Appraisal and Selection of Digital Data

Introduction

This annotated bibliography contains selected resources covering the topics of appraisal and selection of digital data. Since not all data sets from scientific studies can be archived, there needs to be a set of criteria to guide the selection and appraisal of the resources. The terms “selection” and “appraisal” are defined here for this annotated bibliography. Selection of digital material refers to the set of general criteria outlining which types of materials will be accepted within a library’s collection. Appraisal of digital resources refers to the process by which it is determined if a specific resource meets the selection criteria and will be obtained.

Resources include journal articles, reports, and websites. Resources were located through searches on databases, such as Library Literature and Information Science Full Text, Library and Information Science Abstracts, and Google Scholar. Search terms included “appraisal selection data” and “digital material appraisal.” Starting from the initial search results, the pearl growing method was employed to locate additional resources.

Anderson, W. L. (2004). Some challenges and issues in managing, and preserving access to, long-lived collections of digital scientific and technical data. Data Science Journal, 3, 191-201.

In this article, Anderson asserts that scientific and technical data are important to maintain for three main reasons. The three reasons they are important to maintain are 1. science is becoming more and more interdisciplinary, 2. requirements of data management are changing, and 3. the role and nature of data preservation and access is changing. However, says Anderson, there are four main groups of issues surrounding preserving access to digital materials: science, management, policy, and technical issues.

Science-based issues start with the question, “What is scientific data?” Also, metadata must be collected with the data to make the data understandable to anyone not associated with the project. Third, what constitutes useful scientific data varies from country to country. Fourth, nomenclature and taxonomy change over time, so these things need to be saved with the data. And last, there are barriers to preservation and access.

Management-based issues deal with issues such as which tasks are associated with effective data management? Who will fund these efforts? How will we teach the skills necessary to management data properly?

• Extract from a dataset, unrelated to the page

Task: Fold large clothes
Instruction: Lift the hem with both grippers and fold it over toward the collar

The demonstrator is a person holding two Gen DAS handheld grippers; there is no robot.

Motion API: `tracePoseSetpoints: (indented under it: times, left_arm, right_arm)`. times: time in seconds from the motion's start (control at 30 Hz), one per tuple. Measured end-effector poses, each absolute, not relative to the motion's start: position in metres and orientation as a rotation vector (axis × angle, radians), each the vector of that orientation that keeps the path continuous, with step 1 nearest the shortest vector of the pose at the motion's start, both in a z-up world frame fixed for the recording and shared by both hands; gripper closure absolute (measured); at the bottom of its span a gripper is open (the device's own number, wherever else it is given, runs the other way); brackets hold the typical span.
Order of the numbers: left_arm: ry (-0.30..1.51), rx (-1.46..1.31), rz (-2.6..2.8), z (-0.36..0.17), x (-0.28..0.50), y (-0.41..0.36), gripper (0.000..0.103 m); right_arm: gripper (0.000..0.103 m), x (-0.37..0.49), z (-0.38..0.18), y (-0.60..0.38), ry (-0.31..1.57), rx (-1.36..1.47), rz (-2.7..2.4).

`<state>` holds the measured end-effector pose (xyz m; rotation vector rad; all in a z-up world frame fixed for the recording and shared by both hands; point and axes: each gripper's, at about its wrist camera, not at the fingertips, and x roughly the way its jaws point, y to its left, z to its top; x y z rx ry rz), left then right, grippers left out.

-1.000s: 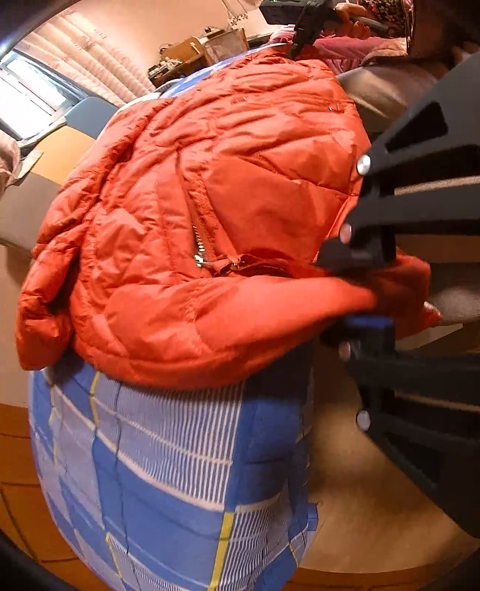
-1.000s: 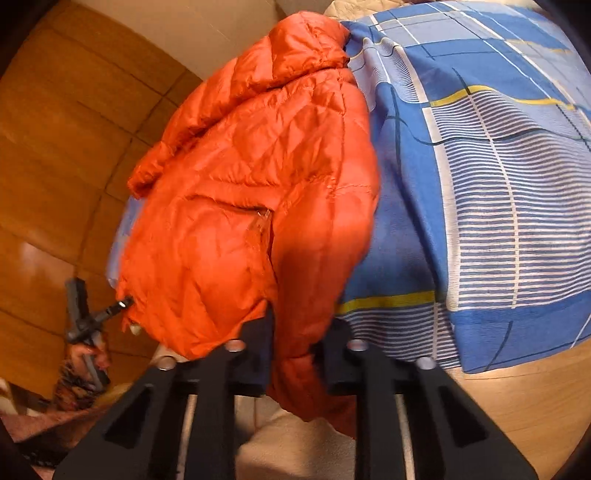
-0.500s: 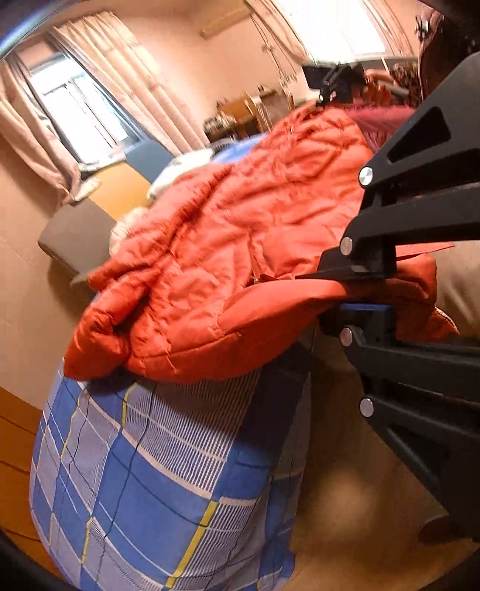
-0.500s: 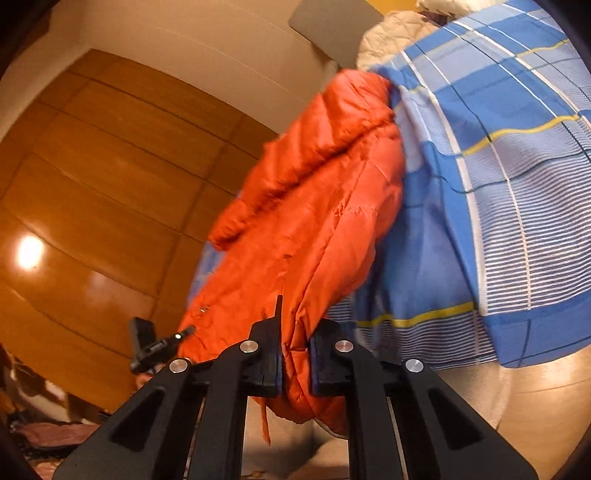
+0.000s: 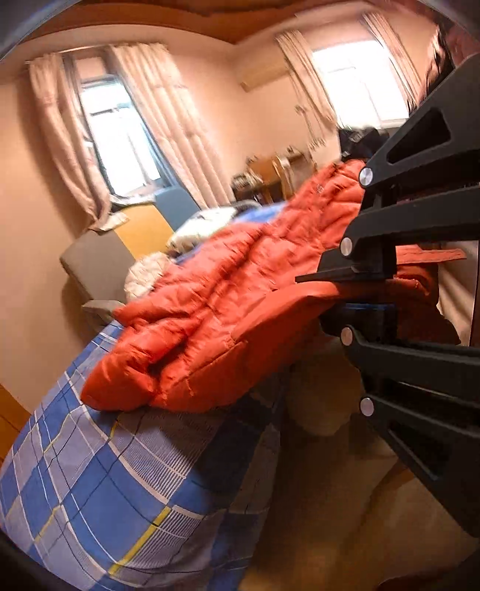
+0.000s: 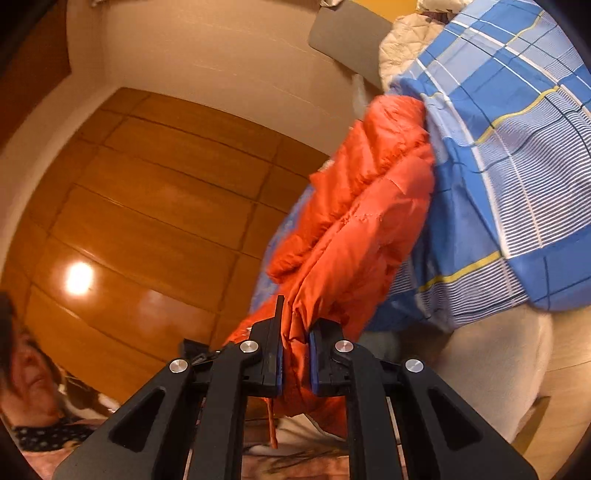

Policy-based issues deal with the differences in national perspectives of scientific data, issues with ownership of data, national security issues, and ethical issues. It also deals with fair use and open access of data. For example, what is fair use of scientific data? This type of question needs to be answered.

Last, the technical issues with preserving access to scientific data deal with things like the large variety of file formats, the fact that preserving scientific data and databases are different than preserving literature.

I selected this article for this annotated bibliography because it gives a nice overview of challenges we already face and will continue to face with preserving access to scientific data. These issues and challenges must be overcome, because preserving scientific data is important for the success of science.

Davis, H. M., & Vickery, J. N. (2007). Datasets, a Shift in the Currency of Scholarly Communication: Implications for Library Collections and Acquisitions. Serials Review, 33(1), 26-32. doi:http://dx.doi.org/10.1016/j.serrev.2006.11.004

This article discusses how the currency of scholarly communication is shifting away from the traditional peer-reviewed journal article to the publishing of other parts of the scholarly process, specifically data sets. The authors suggest ways libraries can prepare for this changing landscape. This thought-provoking article poses pertinent questions libraries must ask themselves going forward. This article was included to provide support that digital data sets are worth selecting and appraising.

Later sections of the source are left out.